IPFS Project && Working Group Roadmaps Repo
The mission of IPFS is to create a resilient, upgradable, open network to preserve and grow humanity’s knowledge.
This looks different! Want to participate in helping define our "Mission Statement 2.0"? Add your thoughts here!
Instead of a 2020 year-long plan, we decided to focus on a 2020 H1 plan (covering Q1 & Q2) so as to: - Enable our team to truly focus on one thing, complete it, and then move on to other challenges instead of doing many things at once - Better understand the components of each goal and plan our time accordingly to hit them by not trying to nail down plans too far into the future - Be adaptable and prepared for surprises, re-prioritizations, or market shifts that require us to refocus energy or change our plan in the course of the year
Before selecting a 2020 H1 priority, we did an open call for Theme Proposals to surface areas the community felt were of high importance and urgency. We combined these great proposals with an analysis of the project, team, and ecosystem state - and the biggest risks to IPFS Project success. Out of that analysis, we identified there were two main aspects our 2020 H1 plan MUST address: 1. Mitigate current IPFS pain points around network performance and end user experience that are hindering wider adoption and scale 1. Increase velocity, alignment, and capacity for IPFS devs and contributors to ensure our time and efforts are highly leveraged (because if we can make fast, sustained, high-quality progress by leveling-up our focus and healthy habits, we can achieve our goals faster and ensure contributing to IPFS is fun and productive!)
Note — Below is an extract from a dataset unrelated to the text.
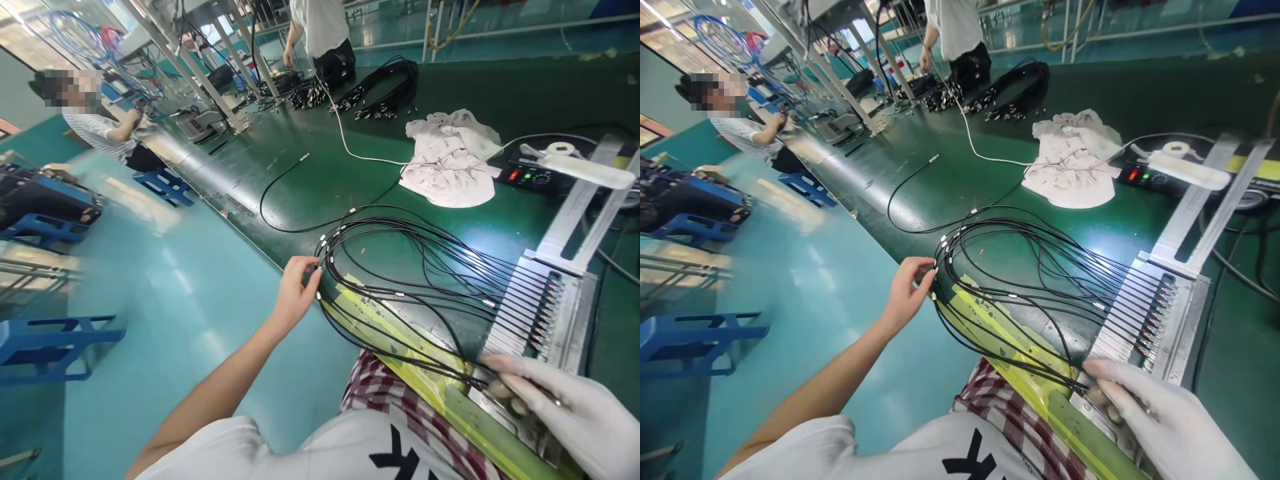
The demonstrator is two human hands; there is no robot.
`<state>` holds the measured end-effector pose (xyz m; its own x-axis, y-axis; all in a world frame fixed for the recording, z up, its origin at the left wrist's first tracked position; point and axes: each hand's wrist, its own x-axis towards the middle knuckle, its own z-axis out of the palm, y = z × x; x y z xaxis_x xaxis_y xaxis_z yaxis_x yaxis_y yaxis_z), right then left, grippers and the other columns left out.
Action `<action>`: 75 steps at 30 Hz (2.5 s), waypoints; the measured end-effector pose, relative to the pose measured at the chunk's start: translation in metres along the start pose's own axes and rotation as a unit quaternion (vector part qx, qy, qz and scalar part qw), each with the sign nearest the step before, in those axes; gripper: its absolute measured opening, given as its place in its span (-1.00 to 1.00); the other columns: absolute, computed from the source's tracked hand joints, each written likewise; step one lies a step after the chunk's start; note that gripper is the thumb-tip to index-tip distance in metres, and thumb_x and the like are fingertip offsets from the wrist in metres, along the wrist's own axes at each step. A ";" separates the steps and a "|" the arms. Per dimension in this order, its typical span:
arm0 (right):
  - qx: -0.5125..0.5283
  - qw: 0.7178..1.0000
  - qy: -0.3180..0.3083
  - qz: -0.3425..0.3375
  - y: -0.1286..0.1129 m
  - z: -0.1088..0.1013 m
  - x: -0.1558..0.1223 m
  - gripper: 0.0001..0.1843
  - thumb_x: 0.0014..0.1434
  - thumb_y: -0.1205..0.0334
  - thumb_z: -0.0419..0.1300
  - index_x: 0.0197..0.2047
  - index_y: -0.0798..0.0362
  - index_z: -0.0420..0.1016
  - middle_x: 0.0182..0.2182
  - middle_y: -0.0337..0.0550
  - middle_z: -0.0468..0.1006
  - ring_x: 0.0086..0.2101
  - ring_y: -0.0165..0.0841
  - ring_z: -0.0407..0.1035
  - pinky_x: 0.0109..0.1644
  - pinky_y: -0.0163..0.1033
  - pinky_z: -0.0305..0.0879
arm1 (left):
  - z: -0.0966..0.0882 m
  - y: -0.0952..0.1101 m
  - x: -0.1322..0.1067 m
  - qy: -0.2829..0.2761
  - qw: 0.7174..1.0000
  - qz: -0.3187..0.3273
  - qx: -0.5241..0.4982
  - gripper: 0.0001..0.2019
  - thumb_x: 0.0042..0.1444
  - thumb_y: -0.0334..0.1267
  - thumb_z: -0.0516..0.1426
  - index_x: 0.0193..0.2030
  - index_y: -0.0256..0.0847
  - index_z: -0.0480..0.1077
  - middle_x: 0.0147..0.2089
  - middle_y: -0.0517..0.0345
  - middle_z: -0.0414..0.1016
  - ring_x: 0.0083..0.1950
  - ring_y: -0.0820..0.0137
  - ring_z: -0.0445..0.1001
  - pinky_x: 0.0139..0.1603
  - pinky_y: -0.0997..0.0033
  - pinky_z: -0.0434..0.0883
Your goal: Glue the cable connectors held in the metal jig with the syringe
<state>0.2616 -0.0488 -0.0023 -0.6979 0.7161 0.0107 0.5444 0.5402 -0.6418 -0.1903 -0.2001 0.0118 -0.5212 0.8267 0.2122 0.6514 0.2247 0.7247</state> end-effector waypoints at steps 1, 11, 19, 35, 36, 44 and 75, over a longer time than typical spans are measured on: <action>0.027 0.999 -0.026 0.028 0.000 0.002 0.007 -0.70 0.30 -0.02 0.14 -0.02 -0.25 0.64 -0.08 -0.26 0.69 -0.14 -0.12 0.62 -0.12 -0.17 0.65 | -0.005 -0.009 0.002 0.018 0.999 -0.029 -0.010 -0.67 0.27 -0.13 0.16 0.13 -0.16 0.41 0.03 -0.03 0.42 0.01 0.25 0.38 0.07 0.25 0.37; 0.056 0.993 -0.100 0.041 -0.004 0.001 0.048 -0.60 0.36 -0.07 0.09 0.14 -0.16 0.53 0.07 -0.20 0.61 -0.01 -0.16 0.57 0.10 -0.07 0.57 | -0.002 -0.019 0.014 -0.006 0.948 -0.238 -0.213 -0.39 0.07 -0.02 0.30 0.18 -0.26 0.29 -0.20 0.09 0.48 -0.33 0.43 0.48 -0.31 0.42 0.43; -0.216 0.969 -0.073 -0.099 0.016 0.004 0.028 -0.61 0.33 -0.09 0.06 0.08 -0.25 0.59 -0.08 -0.25 0.68 -0.26 -0.12 0.64 -0.16 0.05 0.66 | -0.010 -0.010 0.032 -0.093 0.889 -0.330 -0.302 -0.62 -0.05 -0.14 0.35 -0.15 -0.36 0.52 -0.41 0.09 0.46 -0.46 0.47 0.39 -0.52 0.52 0.28; -0.076 0.997 -0.022 -0.017 -0.010 0.021 0.025 -0.63 0.40 -0.05 0.00 0.12 -0.21 0.50 0.05 -0.31 0.62 -0.03 -0.19 0.57 0.09 0.00 0.55 | -0.012 0.001 0.030 -0.053 0.851 -0.345 -0.392 -0.68 -0.01 -0.34 0.33 -0.08 -0.22 0.46 -0.12 0.07 0.57 -0.25 0.43 0.57 -0.18 0.36 0.56; -0.094 0.995 -0.013 -0.029 -0.012 0.021 0.026 -0.64 0.40 -0.03 0.01 0.12 -0.21 0.50 0.05 -0.30 0.62 -0.04 -0.19 0.58 0.08 0.00 0.54 | -0.011 -0.001 0.030 -0.052 0.849 -0.348 -0.395 -0.68 0.00 -0.36 0.33 -0.08 -0.23 0.44 -0.16 0.07 0.57 -0.29 0.44 0.57 -0.23 0.40 0.55; -0.135 0.983 0.062 -0.105 -0.032 0.020 0.044 -0.67 0.40 0.08 0.05 0.11 -0.10 0.52 -0.03 -0.24 0.66 -0.17 -0.22 0.61 -0.07 -0.08 0.54 | -0.007 -0.020 0.037 -0.034 0.842 -0.366 -0.395 -0.70 0.01 -0.51 0.31 -0.13 -0.32 0.37 -0.29 0.03 0.57 -0.45 0.53 0.50 -0.44 0.60 0.49; -0.032 0.994 -0.103 -0.030 -0.030 -0.007 0.016 -0.56 0.40 -0.10 -0.01 0.20 -0.21 0.48 0.07 -0.18 0.60 -0.01 -0.19 0.54 0.05 -0.06 0.53 | 0.004 -0.019 0.043 -0.106 0.876 -0.310 -0.353 -0.66 0.07 -0.13 0.38 -0.11 -0.27 0.47 -0.24 0.04 0.58 -0.28 0.41 0.59 -0.22 0.48 0.56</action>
<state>0.2372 -0.0503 0.0222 -0.8070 0.5795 -0.1137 0.5225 0.6111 -0.5946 -0.2229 -0.1666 0.0049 -0.4911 0.7527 -0.4384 -0.2629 0.3517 0.8984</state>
Given the selection criteria, our main priority for the first half of 2020 - the next 6 months - is improving the performance and reliability of content routing in the IPFS network. 'Content routing' is the process of finding a node hosting the content you're looking for, such that you can fetch the desired data and quickly load your website/dapp/video/etc. As the IPFS network scaled this past year (over 30x!), it ran into new problems in our distributed routing algorithms - struggling to find content spread across many unreliable nodes. This was especially painful for IPNS, which relied on multiple of these slow/unreliable queries to find the latest version of a file. These performance gaps caused IPFS to lag and stall while searching for the needed content, hurting the end user experience and making IPFS feel broken. Searching the network to find desired content (aka, using IPFS as a decentralized CDN) is one of the most common actions for new IPFS users and is required by most ipfs-powered dapp use cases - therefore, it's the number 1 pain point we need to mitigate in order to unlock increased adoption and scalability of the network!
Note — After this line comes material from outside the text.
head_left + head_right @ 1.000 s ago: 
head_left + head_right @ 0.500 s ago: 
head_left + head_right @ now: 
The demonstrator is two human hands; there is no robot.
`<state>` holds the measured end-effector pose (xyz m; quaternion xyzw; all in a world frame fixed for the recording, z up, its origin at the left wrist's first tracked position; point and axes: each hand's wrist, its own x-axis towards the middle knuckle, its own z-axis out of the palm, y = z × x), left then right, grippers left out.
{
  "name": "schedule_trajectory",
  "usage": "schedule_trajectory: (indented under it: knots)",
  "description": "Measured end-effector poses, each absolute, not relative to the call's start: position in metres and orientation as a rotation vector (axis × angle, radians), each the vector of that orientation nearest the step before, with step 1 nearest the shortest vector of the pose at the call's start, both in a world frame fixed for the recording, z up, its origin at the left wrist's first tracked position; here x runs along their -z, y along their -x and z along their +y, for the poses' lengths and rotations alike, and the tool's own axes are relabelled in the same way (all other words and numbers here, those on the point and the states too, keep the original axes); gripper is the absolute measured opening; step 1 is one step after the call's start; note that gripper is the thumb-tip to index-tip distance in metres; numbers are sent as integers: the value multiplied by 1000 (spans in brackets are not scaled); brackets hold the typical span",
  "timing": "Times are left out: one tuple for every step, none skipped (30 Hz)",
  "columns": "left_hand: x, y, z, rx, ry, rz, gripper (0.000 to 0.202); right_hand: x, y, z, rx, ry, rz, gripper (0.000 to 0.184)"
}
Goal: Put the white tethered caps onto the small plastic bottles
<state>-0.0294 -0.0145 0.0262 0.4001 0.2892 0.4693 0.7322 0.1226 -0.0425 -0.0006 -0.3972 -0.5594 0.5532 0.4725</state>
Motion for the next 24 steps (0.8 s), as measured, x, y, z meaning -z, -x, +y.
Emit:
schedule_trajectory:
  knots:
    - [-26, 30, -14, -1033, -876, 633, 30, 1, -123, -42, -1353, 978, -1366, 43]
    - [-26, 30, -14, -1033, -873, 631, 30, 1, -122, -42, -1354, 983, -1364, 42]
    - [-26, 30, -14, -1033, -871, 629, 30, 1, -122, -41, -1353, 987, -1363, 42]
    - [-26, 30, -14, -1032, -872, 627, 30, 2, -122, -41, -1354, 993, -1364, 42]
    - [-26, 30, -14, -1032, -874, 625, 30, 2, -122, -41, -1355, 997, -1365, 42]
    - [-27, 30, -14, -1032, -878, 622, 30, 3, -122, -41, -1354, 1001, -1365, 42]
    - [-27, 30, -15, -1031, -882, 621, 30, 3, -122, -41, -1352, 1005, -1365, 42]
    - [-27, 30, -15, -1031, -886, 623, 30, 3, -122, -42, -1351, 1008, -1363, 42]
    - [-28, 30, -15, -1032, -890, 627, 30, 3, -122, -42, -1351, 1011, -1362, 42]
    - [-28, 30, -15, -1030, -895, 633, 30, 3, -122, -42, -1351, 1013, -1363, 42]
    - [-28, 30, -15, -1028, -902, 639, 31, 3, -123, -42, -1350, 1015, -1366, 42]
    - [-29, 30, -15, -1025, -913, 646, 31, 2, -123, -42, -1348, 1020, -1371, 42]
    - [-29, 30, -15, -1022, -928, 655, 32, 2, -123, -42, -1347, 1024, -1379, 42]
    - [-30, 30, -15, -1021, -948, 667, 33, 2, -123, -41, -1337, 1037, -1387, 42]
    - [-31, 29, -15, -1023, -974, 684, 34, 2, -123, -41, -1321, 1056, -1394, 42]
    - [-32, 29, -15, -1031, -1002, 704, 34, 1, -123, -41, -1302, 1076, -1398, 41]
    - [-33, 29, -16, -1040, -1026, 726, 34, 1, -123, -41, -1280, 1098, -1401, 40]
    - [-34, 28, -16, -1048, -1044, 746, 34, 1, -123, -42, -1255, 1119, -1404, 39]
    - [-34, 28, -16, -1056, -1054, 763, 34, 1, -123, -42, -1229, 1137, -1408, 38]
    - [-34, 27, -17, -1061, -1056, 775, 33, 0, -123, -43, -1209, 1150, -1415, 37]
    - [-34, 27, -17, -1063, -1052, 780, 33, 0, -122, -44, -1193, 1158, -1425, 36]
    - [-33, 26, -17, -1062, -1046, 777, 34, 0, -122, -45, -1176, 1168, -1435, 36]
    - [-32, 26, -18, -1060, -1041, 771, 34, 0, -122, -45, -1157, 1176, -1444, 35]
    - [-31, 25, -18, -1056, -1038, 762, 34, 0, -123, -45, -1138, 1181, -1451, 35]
We considered a number of other potential goals - especially all the great 2020 Theme Proposals - before selecting this priority. However, we decided it was more important to focus core working group dev time on the main blockers and pain points to enable the entire ecosystem to grow and succeed. Many of these proposals are actually very well suited for community ownership via DevGrants and collaborations - and some of them, like "IPFS in Rust" and "Examples and Tutorials", already have grants or bounties associated with them!
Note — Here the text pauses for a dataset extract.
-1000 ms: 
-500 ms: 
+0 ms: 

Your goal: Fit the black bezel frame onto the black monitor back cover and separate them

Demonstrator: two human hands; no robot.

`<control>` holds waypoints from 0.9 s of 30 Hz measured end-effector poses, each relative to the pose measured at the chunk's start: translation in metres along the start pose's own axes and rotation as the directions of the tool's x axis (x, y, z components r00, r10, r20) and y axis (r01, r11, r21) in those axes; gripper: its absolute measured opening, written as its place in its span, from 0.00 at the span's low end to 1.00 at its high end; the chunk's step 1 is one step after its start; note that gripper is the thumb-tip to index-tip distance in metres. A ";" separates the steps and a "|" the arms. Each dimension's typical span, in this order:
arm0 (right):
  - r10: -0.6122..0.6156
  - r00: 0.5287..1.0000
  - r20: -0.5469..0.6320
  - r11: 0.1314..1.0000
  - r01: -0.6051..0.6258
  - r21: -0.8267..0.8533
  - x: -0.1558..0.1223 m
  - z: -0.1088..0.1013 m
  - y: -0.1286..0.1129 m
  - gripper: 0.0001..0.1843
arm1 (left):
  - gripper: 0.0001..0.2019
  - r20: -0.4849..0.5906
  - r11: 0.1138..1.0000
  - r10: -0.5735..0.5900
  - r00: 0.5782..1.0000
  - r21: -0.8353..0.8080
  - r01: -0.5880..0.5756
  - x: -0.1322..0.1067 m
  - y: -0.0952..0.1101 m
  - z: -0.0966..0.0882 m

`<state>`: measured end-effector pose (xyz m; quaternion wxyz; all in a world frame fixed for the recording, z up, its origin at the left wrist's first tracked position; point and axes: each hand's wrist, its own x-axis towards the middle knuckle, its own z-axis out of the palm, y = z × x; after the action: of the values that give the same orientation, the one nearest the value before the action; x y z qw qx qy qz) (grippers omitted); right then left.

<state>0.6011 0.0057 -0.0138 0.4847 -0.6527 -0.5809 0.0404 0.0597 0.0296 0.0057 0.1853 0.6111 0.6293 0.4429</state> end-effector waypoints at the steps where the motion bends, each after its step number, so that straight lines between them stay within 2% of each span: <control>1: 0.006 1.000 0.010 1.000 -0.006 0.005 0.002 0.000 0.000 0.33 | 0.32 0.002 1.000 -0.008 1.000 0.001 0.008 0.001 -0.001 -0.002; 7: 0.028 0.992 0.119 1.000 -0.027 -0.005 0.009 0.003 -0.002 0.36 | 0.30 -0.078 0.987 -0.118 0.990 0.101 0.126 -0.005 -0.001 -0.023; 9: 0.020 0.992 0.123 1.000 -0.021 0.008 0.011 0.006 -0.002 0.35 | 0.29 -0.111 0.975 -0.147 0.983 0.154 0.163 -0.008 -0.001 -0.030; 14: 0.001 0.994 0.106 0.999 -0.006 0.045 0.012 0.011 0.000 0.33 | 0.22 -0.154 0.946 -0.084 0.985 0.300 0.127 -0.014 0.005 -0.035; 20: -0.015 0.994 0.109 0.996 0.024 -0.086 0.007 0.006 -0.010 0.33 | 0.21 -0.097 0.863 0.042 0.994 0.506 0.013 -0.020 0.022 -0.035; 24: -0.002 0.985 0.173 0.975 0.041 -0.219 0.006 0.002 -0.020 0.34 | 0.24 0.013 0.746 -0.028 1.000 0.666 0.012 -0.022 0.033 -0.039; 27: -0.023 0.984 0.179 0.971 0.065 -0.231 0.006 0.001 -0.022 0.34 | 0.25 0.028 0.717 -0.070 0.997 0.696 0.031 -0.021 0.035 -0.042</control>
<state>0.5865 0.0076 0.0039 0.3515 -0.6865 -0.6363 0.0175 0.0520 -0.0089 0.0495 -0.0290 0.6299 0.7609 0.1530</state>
The IPFS project includes the collective work of serveral focused teams, called Working Groups (WGs). Each group defines its own roadmap with tasks and priorities derived from the main IPFS Project Priority. To better orient around our core focus for 2020 H1, we created a few new working groups (notably "Content Routing"), and spun others down (notably our "Package Managers" working group). For 2020 H1, we have 5 main working groups - with our "Ecosystem" working group divided into 3 sub-groups.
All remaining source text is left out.